**What is needed**
Drop every picture. Then return, exactly, the lines from the beginning of the listing below through the one containing "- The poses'".
↓↓↓
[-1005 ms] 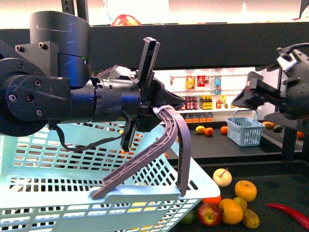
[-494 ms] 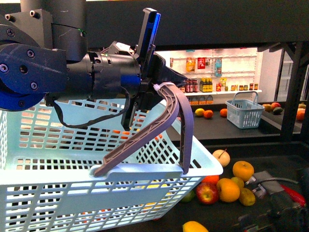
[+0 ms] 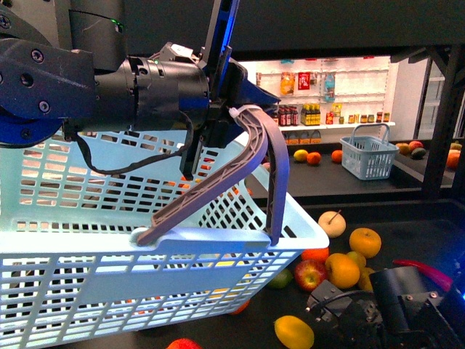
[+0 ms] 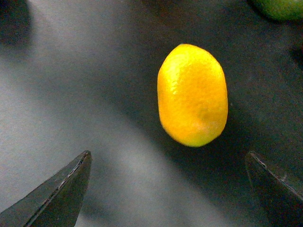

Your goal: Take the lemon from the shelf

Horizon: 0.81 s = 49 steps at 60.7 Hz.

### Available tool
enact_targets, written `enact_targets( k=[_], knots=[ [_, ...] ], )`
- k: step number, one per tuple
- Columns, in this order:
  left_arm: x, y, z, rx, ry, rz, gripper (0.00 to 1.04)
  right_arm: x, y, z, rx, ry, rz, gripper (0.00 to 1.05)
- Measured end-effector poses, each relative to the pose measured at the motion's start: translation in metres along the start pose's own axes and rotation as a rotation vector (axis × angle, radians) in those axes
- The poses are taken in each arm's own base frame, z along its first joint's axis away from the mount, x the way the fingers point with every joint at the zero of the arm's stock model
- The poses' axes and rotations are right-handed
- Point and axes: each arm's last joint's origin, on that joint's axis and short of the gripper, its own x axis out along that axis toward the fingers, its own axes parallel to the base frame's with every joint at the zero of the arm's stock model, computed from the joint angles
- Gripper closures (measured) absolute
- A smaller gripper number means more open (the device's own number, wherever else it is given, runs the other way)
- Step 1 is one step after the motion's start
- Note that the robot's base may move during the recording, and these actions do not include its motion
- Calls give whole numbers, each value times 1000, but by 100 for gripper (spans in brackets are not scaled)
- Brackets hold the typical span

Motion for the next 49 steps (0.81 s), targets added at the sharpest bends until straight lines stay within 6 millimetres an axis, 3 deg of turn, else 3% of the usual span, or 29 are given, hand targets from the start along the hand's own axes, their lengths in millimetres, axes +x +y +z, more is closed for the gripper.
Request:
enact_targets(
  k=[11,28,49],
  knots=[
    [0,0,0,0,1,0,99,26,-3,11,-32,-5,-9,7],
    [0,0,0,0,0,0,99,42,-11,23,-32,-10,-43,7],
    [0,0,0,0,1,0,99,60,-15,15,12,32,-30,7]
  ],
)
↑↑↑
**Solution to the problem**
[-1005 ms] 
[-494 ms] 
[+0 ms] 
[+0 ms] 

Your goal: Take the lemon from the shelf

Horizon: 0.81 s = 49 steps at 60.7 Hz.

### Available tool
enact_targets, written `enact_targets( k=[_], knots=[ [_, ...] ], )`
- k: step number, one per tuple
- Columns, in this order:
  left_arm: x, y, z, rx, ry, rz, gripper (0.00 to 1.04)
  right_arm: x, y, z, rx, ry, rz, gripper (0.00 to 1.05)
- Measured end-effector poses, each relative to the pose measured at the motion's start: translation in metres along the start pose's own axes and rotation as a rotation vector (axis × angle, radians) in those axes
- The poses are taken in each arm's own base frame, z along its first joint's axis away from the mount, x the way the fingers point with every joint at the zero of the arm's stock model
- The poses' axes and rotations are right-handed

The output as shown is complete.